“Andre Martin, in my opinion, should be recognized as a true management scientist.”
- Oliver Wight
In 1988 the renowned British theoretical physicist, Stephen Hawking, published a great book entitled “A Brief History of Time”. It gave ordinary people a layman’s glimpse into the potential origins and the phenomena of the universe.
If a book were to be written about the History of IBP – Integrated Business Planning – then the best person to write this book would be my long-time colleague and Flowcasting co-author, Andre Martin. He’s the pioneer behind many of the most widely adopted concepts and ideas in integrated planning and integrated business planning.
Here then, is “A Brief History of IBP”…
It’s May 1975 and Andre Martin, then Director of Manufacturing & Distribution at Abbott Labs Canada, attends a 5-day Material Requirements Planning (MRP) class in Boston delivered by Oliver Wight and Walter Goddard. After taking the class, Andre asks Ollie if he will become a consultant for Abbott Labs.
In June 1975 Oliver Wight agreed to work with Abbott Labs in Canada and guide them in their implementation of what they would refer to as a “Closed Loop MRP system”, focused on manufacturing and production planning. Early on in their work together, Andre would inform Ollie that something had been bugging him for quite some time.
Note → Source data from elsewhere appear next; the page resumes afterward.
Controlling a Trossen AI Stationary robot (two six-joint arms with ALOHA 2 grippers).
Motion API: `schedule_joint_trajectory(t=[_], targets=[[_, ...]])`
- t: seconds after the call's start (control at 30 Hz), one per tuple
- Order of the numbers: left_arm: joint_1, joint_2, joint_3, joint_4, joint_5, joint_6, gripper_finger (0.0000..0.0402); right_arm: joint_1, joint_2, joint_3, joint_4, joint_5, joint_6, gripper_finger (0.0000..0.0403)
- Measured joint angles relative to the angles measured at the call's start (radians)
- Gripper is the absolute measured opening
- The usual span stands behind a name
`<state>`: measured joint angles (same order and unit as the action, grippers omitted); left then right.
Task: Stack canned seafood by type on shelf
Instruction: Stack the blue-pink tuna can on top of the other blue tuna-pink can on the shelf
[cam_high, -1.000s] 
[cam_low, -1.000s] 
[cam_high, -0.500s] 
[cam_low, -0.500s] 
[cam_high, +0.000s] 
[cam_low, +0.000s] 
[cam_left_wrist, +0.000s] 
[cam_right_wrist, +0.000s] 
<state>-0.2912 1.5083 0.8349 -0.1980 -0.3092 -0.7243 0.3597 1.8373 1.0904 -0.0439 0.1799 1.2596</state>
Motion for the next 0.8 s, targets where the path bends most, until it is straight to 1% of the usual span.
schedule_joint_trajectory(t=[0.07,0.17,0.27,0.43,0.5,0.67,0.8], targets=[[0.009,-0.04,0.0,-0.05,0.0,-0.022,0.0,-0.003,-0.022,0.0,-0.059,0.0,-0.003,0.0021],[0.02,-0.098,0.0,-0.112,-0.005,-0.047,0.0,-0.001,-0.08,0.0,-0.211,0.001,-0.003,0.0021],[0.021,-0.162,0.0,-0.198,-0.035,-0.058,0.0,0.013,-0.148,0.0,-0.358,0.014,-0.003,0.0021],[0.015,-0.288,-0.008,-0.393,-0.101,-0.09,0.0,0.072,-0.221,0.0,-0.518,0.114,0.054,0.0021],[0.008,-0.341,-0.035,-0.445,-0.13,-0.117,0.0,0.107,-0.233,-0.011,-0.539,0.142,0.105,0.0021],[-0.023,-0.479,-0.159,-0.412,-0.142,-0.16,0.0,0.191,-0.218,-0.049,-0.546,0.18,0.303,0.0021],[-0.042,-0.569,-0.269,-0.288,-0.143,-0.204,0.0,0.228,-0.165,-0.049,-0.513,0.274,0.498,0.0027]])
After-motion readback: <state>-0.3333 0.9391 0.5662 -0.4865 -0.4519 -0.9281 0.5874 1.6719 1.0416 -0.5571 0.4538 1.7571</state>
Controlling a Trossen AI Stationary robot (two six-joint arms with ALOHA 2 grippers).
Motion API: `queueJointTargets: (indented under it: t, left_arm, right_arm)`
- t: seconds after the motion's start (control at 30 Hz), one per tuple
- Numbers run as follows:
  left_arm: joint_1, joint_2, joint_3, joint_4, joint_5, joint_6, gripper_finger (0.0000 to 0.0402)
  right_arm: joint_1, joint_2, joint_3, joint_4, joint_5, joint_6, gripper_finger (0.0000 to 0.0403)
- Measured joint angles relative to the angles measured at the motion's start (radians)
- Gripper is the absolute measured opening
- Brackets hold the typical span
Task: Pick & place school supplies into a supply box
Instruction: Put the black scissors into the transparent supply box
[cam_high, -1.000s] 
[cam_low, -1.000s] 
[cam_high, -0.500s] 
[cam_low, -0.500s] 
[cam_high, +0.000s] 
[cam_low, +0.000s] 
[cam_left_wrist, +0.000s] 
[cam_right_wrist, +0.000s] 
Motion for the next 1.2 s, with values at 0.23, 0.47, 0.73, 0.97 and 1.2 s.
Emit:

According to Andre, the planning was too focused on the factories and not on their customers – their internal distribution centers (DC’s) – since they were the ones that needed the product. There was a never-ending battle between production and distribution, and he needed to do something to resolve it. Ollie asked Andre, “what do you want to do?”.
Andre responded, “I think we should take the concept of requirements and resource planning to the DC’s and integrate it into one system with MRP. Andre explained to Ollie that instead of a classic bill of material (used to break down the materials needed to make the products) it was like an upside-down bill of material – essentially a bill of distribution. The needs of the distribution centers would drive the production requirements.
They both realized that no system existed to enable this. They would need to build and implement it. Ollie recommended a young technical wizard, Darryl Landvater, whom he was sure could help. And, low and behold, together they would build and implement the world’s first Distribution Resource Planning (DRP) solution, integrated with MRP – thereby taking the concepts of MRP to distribution.
In the summer of 1977, during a project review meeting, Ollie was stressing the point to Andre about the need for and importance of the management team at Abbott to have monthly production plan review meetings. Andre, being a professional accountant, told Ollie he was having difficulties convincing the CEO, Jim Andress, and his management team to sit down monthly and review the production plans.
Jim Andress was a West Point graduate and Lieutenant Colonel who had fought in the Vietnam war. He was the ultimate team player and extremely practical and resourceful. In Nam, he once traded a helicopter to get back his captured men. At Abbott, the management team was connected at the hip.
Andre shared an idea with Ollie, where he believed he could get management’s attention if he took the production plan, convert it to dollars then tied it into the income statement down to the gross margin level. Ollie was floored and asked him what he had in mind. Andre proceeded to explain that he had been thinking for some time about integrating Abbott’s financial system with his new operating system (the integrated DRP/MRP system).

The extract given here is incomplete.